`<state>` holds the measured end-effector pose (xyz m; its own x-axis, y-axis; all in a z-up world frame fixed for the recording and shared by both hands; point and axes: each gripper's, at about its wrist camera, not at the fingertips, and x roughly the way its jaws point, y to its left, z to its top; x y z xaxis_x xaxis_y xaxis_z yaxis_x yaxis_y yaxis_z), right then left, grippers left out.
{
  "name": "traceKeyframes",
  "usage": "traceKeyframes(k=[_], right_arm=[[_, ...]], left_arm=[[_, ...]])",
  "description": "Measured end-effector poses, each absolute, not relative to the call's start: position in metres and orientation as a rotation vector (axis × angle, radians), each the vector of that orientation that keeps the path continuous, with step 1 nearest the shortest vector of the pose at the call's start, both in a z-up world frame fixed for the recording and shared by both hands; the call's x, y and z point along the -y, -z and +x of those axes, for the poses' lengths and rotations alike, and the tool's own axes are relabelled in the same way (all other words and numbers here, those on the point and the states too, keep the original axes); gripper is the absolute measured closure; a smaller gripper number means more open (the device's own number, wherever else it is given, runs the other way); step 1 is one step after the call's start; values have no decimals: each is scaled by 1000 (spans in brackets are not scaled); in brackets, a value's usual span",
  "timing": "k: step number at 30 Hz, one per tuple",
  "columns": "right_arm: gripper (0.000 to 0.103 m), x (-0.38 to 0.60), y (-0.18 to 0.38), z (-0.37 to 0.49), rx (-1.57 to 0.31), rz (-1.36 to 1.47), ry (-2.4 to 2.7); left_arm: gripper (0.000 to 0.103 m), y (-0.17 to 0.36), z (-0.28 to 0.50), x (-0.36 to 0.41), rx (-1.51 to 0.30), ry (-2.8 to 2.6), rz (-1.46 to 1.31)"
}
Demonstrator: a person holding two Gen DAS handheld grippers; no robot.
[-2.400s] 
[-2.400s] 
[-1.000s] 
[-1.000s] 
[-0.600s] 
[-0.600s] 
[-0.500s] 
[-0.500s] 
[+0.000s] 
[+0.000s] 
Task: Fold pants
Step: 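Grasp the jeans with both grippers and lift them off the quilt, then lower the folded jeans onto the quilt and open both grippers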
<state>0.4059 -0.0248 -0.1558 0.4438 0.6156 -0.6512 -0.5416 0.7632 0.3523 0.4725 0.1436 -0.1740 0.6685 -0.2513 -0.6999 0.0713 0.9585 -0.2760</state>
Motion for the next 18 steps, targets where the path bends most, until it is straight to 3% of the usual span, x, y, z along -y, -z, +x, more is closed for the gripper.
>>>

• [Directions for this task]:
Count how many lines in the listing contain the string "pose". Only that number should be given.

• [Result]:
2